Copy each line of the records below that mentions the word "picture".
======== Data for analysis ========
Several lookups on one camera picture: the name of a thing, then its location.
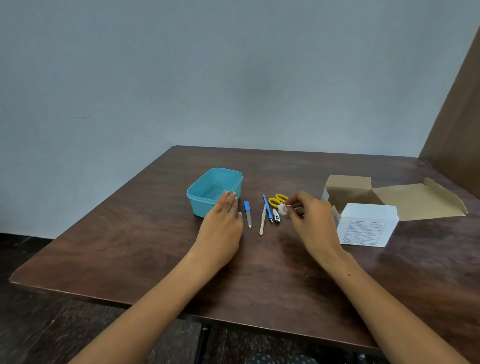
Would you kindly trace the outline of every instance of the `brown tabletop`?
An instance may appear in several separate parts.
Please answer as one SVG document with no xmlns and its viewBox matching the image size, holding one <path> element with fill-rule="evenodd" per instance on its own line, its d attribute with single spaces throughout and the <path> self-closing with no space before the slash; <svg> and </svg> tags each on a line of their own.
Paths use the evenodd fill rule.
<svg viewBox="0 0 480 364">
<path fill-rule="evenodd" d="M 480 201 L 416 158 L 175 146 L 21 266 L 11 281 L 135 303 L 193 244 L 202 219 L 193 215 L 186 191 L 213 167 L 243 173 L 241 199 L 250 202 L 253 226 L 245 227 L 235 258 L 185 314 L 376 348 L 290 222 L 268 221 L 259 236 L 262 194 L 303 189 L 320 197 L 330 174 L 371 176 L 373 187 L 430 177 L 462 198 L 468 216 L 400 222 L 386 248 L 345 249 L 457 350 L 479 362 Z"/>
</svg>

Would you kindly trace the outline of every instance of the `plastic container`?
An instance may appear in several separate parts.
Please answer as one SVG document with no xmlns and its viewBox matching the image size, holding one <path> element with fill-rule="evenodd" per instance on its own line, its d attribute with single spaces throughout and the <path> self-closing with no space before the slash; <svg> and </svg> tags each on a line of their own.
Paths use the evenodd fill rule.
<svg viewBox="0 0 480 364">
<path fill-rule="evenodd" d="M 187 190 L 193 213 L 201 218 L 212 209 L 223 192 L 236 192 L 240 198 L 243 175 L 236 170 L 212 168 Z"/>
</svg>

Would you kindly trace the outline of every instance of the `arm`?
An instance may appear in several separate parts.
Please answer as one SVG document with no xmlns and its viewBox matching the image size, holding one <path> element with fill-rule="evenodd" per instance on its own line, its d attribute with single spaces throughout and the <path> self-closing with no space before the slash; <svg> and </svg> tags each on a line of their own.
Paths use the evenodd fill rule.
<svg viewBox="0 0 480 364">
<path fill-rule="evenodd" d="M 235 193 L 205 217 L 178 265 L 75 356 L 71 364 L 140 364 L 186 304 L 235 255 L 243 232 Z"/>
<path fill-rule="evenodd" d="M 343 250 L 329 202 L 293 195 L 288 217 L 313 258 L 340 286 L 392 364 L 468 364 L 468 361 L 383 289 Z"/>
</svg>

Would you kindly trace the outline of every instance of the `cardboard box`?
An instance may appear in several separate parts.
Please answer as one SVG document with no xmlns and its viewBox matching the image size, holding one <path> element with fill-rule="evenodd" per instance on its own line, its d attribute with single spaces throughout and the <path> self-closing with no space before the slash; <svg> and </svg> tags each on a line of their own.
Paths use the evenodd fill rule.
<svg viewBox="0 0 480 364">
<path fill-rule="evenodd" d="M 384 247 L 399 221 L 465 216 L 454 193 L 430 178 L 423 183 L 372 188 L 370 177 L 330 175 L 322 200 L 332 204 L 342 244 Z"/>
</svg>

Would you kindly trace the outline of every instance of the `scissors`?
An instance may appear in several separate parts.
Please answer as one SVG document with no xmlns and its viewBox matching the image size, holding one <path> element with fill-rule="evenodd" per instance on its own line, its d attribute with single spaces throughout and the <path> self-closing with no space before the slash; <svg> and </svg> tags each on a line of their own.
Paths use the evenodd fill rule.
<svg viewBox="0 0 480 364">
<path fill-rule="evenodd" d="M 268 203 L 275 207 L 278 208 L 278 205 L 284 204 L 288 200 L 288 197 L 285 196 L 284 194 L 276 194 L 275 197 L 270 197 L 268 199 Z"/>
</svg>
========
======== Data for analysis ========
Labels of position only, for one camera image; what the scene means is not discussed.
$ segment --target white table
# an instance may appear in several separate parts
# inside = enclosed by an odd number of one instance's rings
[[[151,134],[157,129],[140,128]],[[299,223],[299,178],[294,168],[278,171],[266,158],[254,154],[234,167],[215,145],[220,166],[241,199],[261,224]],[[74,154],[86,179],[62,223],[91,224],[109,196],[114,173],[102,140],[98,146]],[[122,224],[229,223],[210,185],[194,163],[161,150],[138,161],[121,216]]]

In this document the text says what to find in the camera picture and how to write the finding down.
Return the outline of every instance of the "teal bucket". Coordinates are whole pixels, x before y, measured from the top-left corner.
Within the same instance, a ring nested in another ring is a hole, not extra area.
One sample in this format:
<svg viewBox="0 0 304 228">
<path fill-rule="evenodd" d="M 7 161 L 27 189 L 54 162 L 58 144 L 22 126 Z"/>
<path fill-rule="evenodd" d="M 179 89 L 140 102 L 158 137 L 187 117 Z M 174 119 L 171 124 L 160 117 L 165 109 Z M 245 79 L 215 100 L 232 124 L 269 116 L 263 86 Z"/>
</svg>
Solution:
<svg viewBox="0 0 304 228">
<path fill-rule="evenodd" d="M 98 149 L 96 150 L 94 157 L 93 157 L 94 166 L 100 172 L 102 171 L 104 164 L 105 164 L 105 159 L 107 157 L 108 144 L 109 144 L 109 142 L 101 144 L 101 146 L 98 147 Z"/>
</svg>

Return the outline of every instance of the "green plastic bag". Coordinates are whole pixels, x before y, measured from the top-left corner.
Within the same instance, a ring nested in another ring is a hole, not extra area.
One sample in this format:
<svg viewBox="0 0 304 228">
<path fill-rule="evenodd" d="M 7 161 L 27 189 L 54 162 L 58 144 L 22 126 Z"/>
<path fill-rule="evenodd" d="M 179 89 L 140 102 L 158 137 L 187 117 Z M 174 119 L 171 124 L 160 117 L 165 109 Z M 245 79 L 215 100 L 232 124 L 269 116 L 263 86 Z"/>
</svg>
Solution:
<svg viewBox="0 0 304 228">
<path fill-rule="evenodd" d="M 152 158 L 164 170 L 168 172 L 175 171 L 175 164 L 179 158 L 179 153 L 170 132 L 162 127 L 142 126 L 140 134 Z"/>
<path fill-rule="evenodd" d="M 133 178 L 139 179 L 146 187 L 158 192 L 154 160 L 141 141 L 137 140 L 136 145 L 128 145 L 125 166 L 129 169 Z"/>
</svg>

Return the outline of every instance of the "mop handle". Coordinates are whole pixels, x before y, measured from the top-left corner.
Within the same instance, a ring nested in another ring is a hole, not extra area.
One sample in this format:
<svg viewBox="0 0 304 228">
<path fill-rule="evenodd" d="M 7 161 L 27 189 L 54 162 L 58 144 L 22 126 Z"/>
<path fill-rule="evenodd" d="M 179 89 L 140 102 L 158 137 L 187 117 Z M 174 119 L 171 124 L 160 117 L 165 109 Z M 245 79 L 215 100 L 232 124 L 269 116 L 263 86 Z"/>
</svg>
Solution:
========
Result of this exercise:
Several lookups on one camera picture: the name of a thing, then its location.
In this document the text says what to find in the camera picture and how to write the finding down.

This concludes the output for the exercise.